▽
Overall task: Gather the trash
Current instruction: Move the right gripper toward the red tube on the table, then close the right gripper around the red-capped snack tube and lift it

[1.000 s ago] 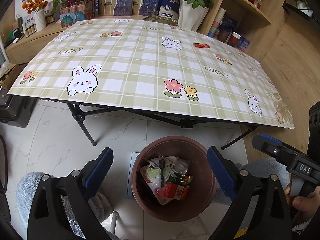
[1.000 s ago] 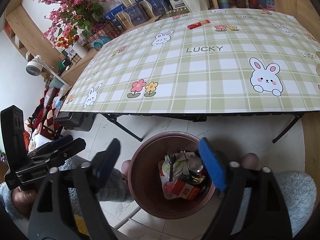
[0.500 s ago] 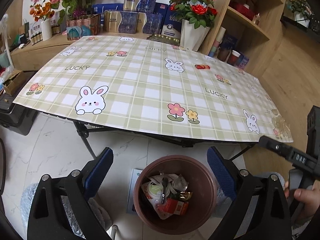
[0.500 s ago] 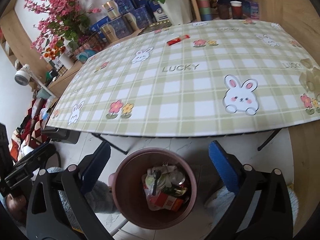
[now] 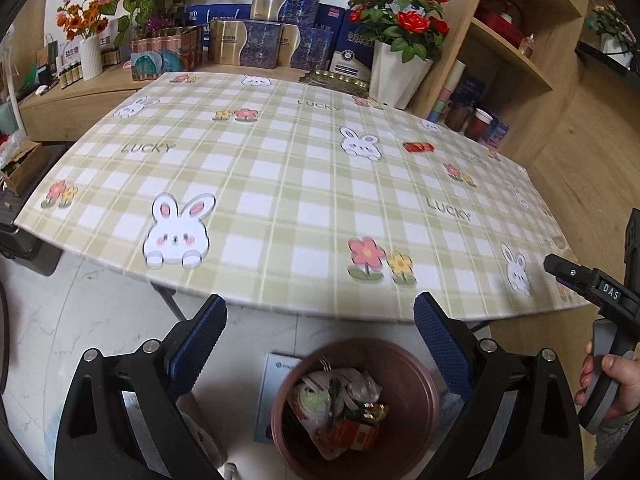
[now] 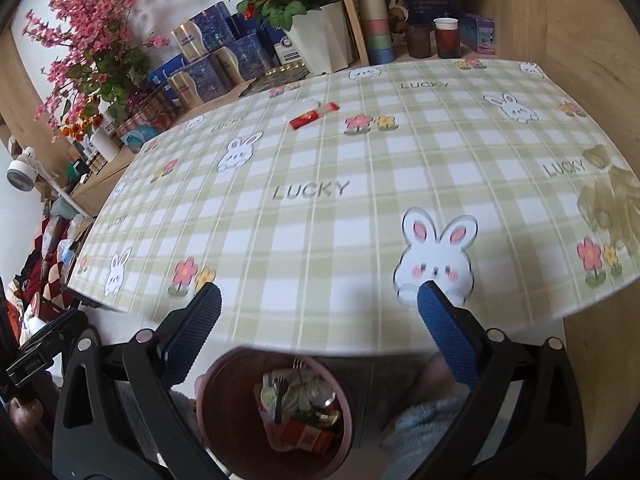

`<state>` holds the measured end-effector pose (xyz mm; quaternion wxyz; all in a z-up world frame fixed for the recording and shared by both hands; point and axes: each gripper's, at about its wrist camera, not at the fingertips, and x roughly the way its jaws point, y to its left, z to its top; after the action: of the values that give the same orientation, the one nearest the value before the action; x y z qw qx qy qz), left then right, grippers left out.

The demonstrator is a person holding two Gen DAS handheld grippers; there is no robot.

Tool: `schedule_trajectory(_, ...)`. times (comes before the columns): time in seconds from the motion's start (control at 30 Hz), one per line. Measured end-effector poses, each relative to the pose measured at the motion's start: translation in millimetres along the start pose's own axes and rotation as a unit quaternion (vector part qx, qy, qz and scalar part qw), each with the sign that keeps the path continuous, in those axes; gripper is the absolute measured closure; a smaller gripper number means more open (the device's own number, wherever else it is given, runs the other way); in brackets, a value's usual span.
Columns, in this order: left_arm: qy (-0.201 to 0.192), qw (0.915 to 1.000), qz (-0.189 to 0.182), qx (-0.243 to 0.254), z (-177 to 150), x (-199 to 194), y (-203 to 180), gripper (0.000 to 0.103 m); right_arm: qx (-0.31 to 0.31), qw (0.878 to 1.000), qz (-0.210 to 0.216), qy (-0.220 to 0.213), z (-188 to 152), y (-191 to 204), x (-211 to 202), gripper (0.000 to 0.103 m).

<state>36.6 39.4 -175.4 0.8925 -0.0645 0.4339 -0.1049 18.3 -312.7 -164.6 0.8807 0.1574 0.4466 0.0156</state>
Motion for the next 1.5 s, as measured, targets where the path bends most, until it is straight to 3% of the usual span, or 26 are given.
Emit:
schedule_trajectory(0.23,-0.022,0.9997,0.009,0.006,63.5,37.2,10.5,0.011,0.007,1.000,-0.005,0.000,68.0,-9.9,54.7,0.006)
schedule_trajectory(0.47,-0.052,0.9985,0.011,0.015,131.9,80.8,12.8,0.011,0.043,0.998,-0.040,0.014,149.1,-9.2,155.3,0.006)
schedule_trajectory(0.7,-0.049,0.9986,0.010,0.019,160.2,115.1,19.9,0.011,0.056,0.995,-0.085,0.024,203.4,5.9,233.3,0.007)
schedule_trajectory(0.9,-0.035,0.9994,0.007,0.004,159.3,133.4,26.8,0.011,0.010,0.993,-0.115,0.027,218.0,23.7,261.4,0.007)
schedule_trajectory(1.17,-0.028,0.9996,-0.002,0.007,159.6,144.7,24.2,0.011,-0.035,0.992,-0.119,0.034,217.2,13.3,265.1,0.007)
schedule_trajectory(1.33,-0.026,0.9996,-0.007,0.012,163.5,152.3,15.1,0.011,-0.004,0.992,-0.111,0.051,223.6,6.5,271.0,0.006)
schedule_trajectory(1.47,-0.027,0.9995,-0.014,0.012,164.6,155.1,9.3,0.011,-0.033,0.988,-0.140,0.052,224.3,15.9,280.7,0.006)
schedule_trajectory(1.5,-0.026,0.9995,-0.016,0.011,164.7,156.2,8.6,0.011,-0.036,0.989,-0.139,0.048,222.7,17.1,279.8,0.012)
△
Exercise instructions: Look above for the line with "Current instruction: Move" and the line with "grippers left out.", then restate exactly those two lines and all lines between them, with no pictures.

Answer to the problem:
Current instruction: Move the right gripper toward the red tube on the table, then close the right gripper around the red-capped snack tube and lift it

[1.000 s ago] 
[1.000 s ago] 
[0.500 s ago] 
[0.500 s ago] 
[now] 
[now] 

`<state>` holds the measured end-effector pose (xyz mm; quaternion wxyz; all in a z-up world frame fixed for the recording and shared by both hands; point and axes: each gripper's, at about its wrist camera, not at the fingertips, and x roughly the way its jaws point, y to its left, z to its top; after the action: of the values that give the same orientation, the one nearest the value before the action; x y z qw qx qy qz), left then right, grippers left out.

There is no more output for this exercise.